**INFORMATION**
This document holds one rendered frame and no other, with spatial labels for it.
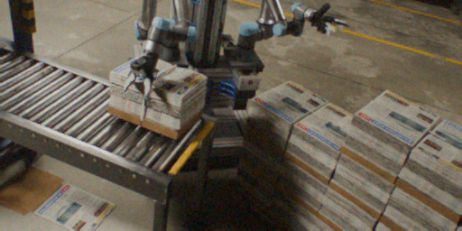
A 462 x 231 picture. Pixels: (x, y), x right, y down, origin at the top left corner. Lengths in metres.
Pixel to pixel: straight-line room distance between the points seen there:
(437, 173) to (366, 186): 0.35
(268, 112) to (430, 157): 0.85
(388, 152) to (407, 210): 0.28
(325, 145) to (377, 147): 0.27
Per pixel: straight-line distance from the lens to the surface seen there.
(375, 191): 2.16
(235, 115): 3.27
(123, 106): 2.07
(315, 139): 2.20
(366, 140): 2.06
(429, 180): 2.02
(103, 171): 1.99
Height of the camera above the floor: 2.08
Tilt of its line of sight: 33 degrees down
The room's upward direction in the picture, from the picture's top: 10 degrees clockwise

--

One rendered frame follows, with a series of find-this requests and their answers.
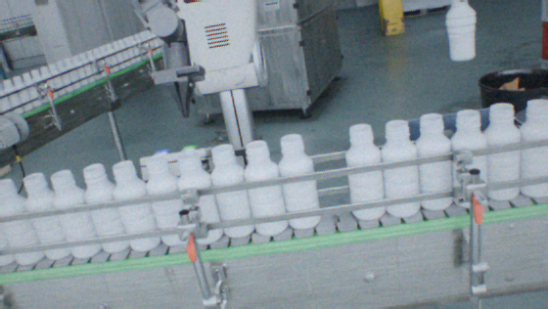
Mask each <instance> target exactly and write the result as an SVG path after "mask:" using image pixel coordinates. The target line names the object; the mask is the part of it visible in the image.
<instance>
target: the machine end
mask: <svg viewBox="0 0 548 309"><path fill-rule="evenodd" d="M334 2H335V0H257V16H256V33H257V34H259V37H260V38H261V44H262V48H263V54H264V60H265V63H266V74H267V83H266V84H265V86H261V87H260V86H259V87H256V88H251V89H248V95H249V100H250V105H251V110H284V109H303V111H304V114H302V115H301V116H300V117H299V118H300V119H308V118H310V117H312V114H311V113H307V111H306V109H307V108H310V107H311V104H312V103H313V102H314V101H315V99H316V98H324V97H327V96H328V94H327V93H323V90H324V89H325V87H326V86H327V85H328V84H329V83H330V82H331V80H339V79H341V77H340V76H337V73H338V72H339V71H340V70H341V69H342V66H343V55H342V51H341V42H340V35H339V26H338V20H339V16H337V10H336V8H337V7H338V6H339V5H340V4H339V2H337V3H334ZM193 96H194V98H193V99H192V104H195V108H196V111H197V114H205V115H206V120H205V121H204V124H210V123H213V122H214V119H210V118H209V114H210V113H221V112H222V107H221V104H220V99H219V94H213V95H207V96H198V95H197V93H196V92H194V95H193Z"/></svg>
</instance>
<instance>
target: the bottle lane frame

**WHAT IS REQUIRED**
Whenever a line of the material holds the word "instance", copy it out.

**TASK RESPONSE**
Mask each <instance> target exactly and write the result as an SVG path after "mask:" using image pixel coordinates. The target line names the object; the mask is the part of it visible in the image.
<instance>
</instance>
<instance>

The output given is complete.